Work task: Where an entry holds an image, skip the image but reproduce the rest word for word.

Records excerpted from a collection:

::::::::

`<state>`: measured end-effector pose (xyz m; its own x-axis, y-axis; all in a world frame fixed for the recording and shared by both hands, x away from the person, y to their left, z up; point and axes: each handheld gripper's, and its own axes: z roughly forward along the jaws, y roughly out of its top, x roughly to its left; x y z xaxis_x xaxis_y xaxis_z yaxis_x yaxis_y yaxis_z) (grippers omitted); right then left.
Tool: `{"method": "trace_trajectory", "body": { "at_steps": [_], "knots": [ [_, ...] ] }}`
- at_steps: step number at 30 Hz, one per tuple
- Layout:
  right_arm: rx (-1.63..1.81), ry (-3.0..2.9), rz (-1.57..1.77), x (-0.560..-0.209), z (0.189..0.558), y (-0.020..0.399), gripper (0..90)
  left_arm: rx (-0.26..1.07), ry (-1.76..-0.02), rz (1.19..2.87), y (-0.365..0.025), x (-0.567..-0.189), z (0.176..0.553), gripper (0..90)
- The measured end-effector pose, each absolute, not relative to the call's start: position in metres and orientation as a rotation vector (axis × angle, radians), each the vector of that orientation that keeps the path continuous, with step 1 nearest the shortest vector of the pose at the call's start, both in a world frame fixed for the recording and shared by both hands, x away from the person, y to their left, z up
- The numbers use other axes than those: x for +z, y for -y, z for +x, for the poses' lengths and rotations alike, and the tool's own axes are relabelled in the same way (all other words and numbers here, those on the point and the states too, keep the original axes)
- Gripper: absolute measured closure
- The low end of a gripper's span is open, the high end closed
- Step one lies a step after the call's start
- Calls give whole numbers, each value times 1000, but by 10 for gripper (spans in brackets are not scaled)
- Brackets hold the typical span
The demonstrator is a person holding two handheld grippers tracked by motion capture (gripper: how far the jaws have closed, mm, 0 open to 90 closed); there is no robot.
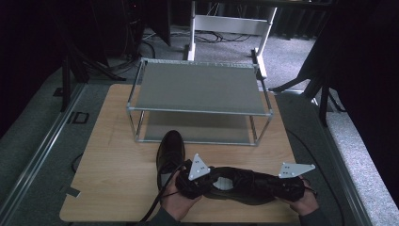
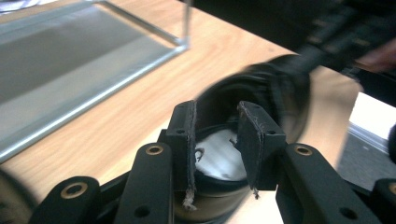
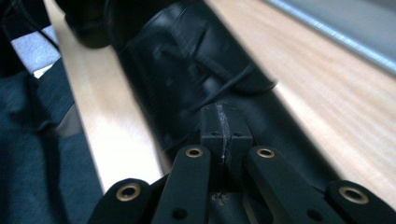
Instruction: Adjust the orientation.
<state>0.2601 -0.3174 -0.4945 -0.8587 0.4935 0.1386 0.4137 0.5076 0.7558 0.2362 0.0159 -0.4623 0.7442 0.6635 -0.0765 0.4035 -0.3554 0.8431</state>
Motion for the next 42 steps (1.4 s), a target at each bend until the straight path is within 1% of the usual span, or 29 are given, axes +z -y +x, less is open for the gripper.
{"method": "trace_trajectory", "body": {
  "at_steps": [2, 4, 8, 13, 16, 23, 27, 31, 35, 39, 42],
  "knots": [
    [1276, -2661, 785, -499, 253, 318, 896, 335, -849, 1984, -18, -462, 241, 694],
    [1268, -2687, 767, -504, 247, 318, 896, 362, -864, 2005, -16, -461, 243, 709],
    [1250, -2729, 754, -512, 239, 318, 897, 360, -899, 2042, -9, -463, 247, 728],
    [1213, -2813, 712, -525, 230, 313, 897, 318, -942, 2107, -3, -465, 253, 752],
    [1125, -2812, 734, -531, 232, 310, 897, 313, -954, 2135, -1, -466, 254, 757],
    [1122, -2796, 761, -532, 237, 314, 899, 260, -958, 2137, -5, -466, 248, 771],
    [1121, -2745, 836, -530, 248, 323, 899, 189, -930, 2141, -8, -465, 238, 760],
    [1114, -2672, 923, -530, 265, 325, 899, 27, -853, 2115, -13, -467, 230, 735],
    [1118, -2620, 990, -531, 285, 316, 899, -68, -782, 2105, -13, -469, 227, 734],
    [1067, -2573, 1023, -530, 304, 302, 899, -55, -764, 2089, -18, -464, 224, 715],
    [1064, -2558, 1052, -530, 316, 292, 899, 0, -782, 2039, -35, -453, 223, 702]
  ]
}}
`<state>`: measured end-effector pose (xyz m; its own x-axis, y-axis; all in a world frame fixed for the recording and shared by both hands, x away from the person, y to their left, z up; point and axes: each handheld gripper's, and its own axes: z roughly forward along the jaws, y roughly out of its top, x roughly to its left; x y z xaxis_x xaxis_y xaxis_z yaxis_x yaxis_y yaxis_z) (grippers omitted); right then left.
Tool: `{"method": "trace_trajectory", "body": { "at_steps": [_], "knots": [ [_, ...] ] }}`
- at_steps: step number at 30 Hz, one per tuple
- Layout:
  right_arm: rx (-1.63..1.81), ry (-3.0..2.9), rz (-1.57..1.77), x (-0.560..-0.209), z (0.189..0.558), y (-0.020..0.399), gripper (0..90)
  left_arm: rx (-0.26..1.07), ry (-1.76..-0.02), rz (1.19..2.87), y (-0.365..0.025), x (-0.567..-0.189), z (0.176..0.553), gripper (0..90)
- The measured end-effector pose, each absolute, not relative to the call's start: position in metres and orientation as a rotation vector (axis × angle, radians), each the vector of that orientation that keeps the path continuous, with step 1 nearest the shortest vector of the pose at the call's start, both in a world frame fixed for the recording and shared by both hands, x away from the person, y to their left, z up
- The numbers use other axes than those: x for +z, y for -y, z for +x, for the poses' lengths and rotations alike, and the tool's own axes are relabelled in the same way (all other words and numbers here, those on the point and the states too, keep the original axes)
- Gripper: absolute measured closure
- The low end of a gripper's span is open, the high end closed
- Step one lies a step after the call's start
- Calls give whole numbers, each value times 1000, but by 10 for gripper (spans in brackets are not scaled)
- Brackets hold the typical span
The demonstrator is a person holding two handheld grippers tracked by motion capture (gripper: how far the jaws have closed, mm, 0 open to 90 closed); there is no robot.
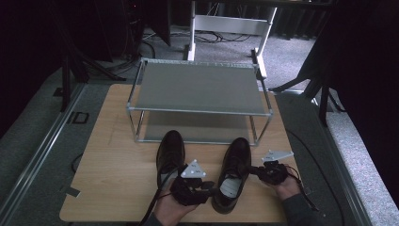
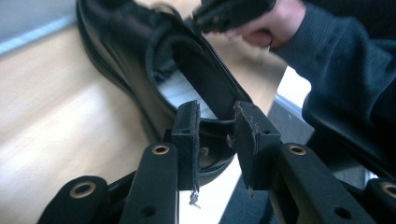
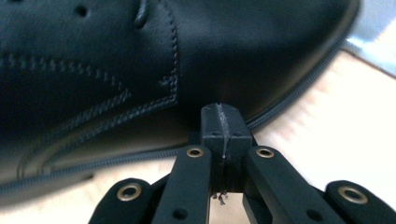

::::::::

Expected output:
`<state>`: measured end-effector pose (xyz m; its own x-axis, y-axis; all in a world frame fixed for the recording and shared by both hands, x away from the person, y to their left, z up; point and axes: each handheld gripper's, and its own axes: z roughly forward along the jaws, y roughly out of its top, x roughly to its left; x y z xaxis_x xaxis_y xaxis_z yaxis_x yaxis_y yaxis_z) (grippers omitted); right then left.
Tool: `{"method": "trace_trajectory", "body": { "at_steps": [_], "knots": [ [_, ...] ] }}`
- at_steps: step number at 30 Hz, one per tuple
- Layout:
  right_arm: rx (-1.63..1.81), ry (-3.0..2.9), rz (-1.57..1.77), x (-0.560..-0.209), z (0.189..0.558), y (-0.020..0.399), gripper (0..90)
  left_arm: rx (-0.26..1.07), ry (-1.76..-0.02), rz (1.19..2.87), y (-0.365..0.025), x (-0.567..-0.189), z (0.176..0.553), gripper (0..90)
- The measured end-effector pose, each absolute, not relative to the call's start: position in metres and orientation as a rotation vector (axis × angle, radians), each the vector of that orientation that keeps the path continuous, with step 1 nearest the shortest vector of the pose at the call's start, both in a world frame fixed for the recording and shared by both hands, x away from the person, y to their left, z up
- The numbers use other axes than those: x for +z, y for -y, z for +x, for the poses' lengths and rotations alike, and the tool's own axes are relabelled in the same way (all other words and numbers here, those on the point and the states too, keep the original axes)
- Gripper: absolute measured closure
- The low end of a gripper's span is open, the high end closed
- Step one lies a step after the call's start
- Calls give whole numbers, each value times 1000, but by 10 for gripper (spans in brackets are not scaled)
- Brackets hold the typical span
The demonstrator is a person holding two handheld grippers tracked by motion capture (gripper: how far the jaws have closed, mm, 0 open to 90 closed); there is no robot.
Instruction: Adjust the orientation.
<state>0.2601 -0.3174 -0.4945 -0.8587 0.4935 0.1386 0.4137 0.5076 0.7558 0.2362 0.0159 -0.4623 0.7442 0.6635 -0.0765 0.4035 -0.3554 0.8431</state>
Motion for the next 42 steps (1.4 s), a target at each bend until the straight path is within 1% of the usual span, or 29 are given, axes +z -y +x, less is open for the gripper.
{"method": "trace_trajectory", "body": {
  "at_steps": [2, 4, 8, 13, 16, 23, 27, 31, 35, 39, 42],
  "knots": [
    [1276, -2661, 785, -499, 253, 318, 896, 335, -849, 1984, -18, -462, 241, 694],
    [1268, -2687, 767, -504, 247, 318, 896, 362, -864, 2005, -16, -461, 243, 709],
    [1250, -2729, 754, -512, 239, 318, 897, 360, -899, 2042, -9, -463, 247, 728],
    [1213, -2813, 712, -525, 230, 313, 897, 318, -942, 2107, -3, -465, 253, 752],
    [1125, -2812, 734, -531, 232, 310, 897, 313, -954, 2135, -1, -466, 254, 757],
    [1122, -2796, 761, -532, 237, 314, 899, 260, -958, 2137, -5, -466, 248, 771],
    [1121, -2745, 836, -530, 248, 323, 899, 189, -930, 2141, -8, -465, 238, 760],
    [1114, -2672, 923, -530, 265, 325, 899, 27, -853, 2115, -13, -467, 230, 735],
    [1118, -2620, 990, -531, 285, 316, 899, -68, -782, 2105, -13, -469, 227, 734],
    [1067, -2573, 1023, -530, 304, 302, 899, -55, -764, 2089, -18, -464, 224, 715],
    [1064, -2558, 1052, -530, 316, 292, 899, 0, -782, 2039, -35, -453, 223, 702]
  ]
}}
`<state>`: measured end-effector pose (xyz m; its own x-axis, y-axis; all in a world frame fixed for the recording and shared by both hands, x away from the person, y to their left, z up; point and axes: each handheld gripper's, and its own axes: z roughly forward along the jaws, y roughly out of its top, x roughly to its left; x y z xaxis_x xaxis_y xaxis_z yaxis_x yaxis_y yaxis_z) (grippers omitted); right then left.
Tool: `{"method": "trace_trajectory", "body": { "at_steps": [_], "knots": [ [_, ...] ] }}`
- at_steps: step number at 30 Hz, one per tuple
- Layout:
  right_arm: rx (-1.63..1.81), ry (-3.0..2.9), rz (-1.57..1.77), x (-0.560..-0.209), z (0.189..0.558), y (-0.020..0.399), gripper (0..90)
  left_arm: rx (-0.26..1.07), ry (-1.76..-0.02), rz (1.19..2.87), y (-0.365..0.025), x (-0.567..-0.189), z (0.176..0.553), gripper (0..90)
- The measured end-effector pose, each absolute, not relative to the call's start: position in metres and orientation as a rotation vector (axis × angle, radians), each the vector of that orientation that keeps the path continuous, with step 1 nearest the shortest vector of the pose at the call's start, both in a world frame fixed for the recording and shared by both hands, x away from the person, y to their left, z up
- The numbers use other axes than those: x for +z, y for -y, z for +x, for the poses' lengths and rotations alike, and the tool's own axes are relabelled in the same way (all other words and numbers here, those on the point and the states too, keep the original axes)
- Gripper: absolute measured closure
- The low end of a gripper's span is open, the high end closed
- Step one lies a step after the call's start
- Calls give whole numbers, each value times 1000, but by 10 for gripper (spans in brackets are not scaled)
- Brackets hold the typical span
The demonstrator is a person holding two handheld grippers tracked by motion capture (gripper: how far the jaws have closed, mm, 0 open to 90 closed); there is no robot.

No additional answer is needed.